**WHAT IS BEING ASKED:**
Exact repetition of every entry is required.

Collection entries
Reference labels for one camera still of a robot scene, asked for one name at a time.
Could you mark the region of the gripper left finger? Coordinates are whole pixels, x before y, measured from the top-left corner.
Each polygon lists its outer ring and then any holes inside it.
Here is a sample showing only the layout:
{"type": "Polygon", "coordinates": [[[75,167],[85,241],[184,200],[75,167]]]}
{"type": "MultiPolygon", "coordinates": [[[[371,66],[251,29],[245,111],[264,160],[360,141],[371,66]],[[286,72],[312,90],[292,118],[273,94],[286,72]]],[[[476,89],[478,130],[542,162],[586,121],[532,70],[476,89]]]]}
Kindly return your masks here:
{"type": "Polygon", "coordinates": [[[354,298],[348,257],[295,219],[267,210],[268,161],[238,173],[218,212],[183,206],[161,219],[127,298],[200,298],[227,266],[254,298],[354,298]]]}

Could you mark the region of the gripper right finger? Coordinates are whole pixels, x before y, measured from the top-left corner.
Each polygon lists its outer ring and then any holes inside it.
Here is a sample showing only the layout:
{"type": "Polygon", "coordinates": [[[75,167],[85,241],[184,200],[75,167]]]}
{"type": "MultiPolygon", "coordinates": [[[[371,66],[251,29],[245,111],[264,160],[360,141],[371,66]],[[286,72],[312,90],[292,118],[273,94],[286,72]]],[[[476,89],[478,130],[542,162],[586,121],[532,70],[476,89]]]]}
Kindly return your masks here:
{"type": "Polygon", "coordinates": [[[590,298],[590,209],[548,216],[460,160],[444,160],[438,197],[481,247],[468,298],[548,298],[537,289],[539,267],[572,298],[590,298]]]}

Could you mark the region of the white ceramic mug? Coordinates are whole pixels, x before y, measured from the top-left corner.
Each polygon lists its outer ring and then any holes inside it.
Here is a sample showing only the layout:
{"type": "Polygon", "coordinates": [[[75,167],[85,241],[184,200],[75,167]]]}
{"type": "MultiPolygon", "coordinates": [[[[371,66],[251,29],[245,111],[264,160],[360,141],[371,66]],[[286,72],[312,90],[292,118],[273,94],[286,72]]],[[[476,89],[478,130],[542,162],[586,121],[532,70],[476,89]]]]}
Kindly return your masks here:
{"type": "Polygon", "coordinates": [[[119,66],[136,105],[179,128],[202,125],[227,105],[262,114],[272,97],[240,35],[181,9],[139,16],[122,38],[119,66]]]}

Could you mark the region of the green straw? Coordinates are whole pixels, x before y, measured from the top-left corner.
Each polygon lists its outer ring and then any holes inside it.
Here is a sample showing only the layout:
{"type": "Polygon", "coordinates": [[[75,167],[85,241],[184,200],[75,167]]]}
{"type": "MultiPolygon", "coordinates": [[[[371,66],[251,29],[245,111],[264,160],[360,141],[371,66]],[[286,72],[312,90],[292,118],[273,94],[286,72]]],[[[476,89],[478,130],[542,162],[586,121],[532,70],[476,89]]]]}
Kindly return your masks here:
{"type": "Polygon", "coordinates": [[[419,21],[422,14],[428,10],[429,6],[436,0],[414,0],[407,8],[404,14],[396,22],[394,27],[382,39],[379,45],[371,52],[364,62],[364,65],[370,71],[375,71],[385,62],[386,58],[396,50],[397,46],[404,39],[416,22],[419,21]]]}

**RESULT:**
Reference labels for one camera still of a robot scene, asked for one name at a time.
Could you mark the region of the gripper left finger? Coordinates are whole pixels, x before y, measured from the top-left corner.
Each polygon lists its outer ring and then any holes inside it.
Here is a sample showing only the layout:
{"type": "Polygon", "coordinates": [[[75,167],[85,241],[184,200],[75,167]]]}
{"type": "MultiPolygon", "coordinates": [[[[371,66],[251,29],[245,111],[264,160],[360,141],[371,66]],[[286,72],[312,90],[292,118],[273,94],[286,72]]],[[[476,89],[478,130],[542,162],[586,121],[532,70],[476,89]]]]}
Kindly return your masks here:
{"type": "Polygon", "coordinates": [[[354,298],[348,257],[295,219],[267,210],[268,161],[238,173],[218,212],[183,206],[161,219],[127,298],[200,298],[227,266],[254,298],[354,298]]]}

Could you mark the region of the gripper right finger? Coordinates are whole pixels, x before y, measured from the top-left corner.
Each polygon lists its outer ring and then any holes inside it.
Here is a sample showing only the layout:
{"type": "Polygon", "coordinates": [[[75,167],[85,241],[184,200],[75,167]]]}
{"type": "MultiPolygon", "coordinates": [[[[371,66],[251,29],[245,111],[264,160],[360,141],[371,66]],[[286,72],[312,90],[292,118],[273,94],[286,72]]],[[[476,89],[478,130],[542,162],[586,121],[532,70],[476,89]]]]}
Kindly return your masks here:
{"type": "Polygon", "coordinates": [[[590,298],[590,209],[548,216],[460,160],[444,160],[438,197],[481,247],[468,298],[548,298],[537,289],[539,267],[572,298],[590,298]]]}

Could you mark the region of the white ceramic mug? Coordinates are whole pixels, x before y, measured from the top-left corner.
Each polygon lists its outer ring and then any holes inside it.
Here is a sample showing only the layout:
{"type": "Polygon", "coordinates": [[[75,167],[85,241],[184,200],[75,167]]]}
{"type": "MultiPolygon", "coordinates": [[[[371,66],[251,29],[245,111],[264,160],[360,141],[371,66]],[[286,72],[312,90],[292,118],[273,94],[286,72]]],[[[476,89],[478,130],[542,162],[586,121],[532,70],[476,89]]]]}
Kindly return your masks here:
{"type": "Polygon", "coordinates": [[[119,66],[136,105],[179,128],[202,125],[227,105],[262,114],[272,97],[240,35],[181,9],[139,16],[122,38],[119,66]]]}

Could you mark the region of the green straw? Coordinates are whole pixels, x before y, measured from the top-left corner.
Each polygon lists its outer ring and then any holes inside it.
Here is a sample showing only the layout:
{"type": "Polygon", "coordinates": [[[75,167],[85,241],[184,200],[75,167]]]}
{"type": "MultiPolygon", "coordinates": [[[[371,66],[251,29],[245,111],[264,160],[360,141],[371,66]],[[286,72],[312,90],[292,118],[273,94],[286,72]]],[[[476,89],[478,130],[542,162],[586,121],[532,70],[476,89]]]]}
Kindly return your masks here:
{"type": "Polygon", "coordinates": [[[419,21],[422,14],[428,10],[429,6],[436,0],[414,0],[407,8],[404,14],[396,22],[394,27],[382,39],[379,45],[371,52],[364,62],[364,65],[370,71],[375,71],[385,62],[386,58],[396,50],[397,46],[404,39],[416,22],[419,21]]]}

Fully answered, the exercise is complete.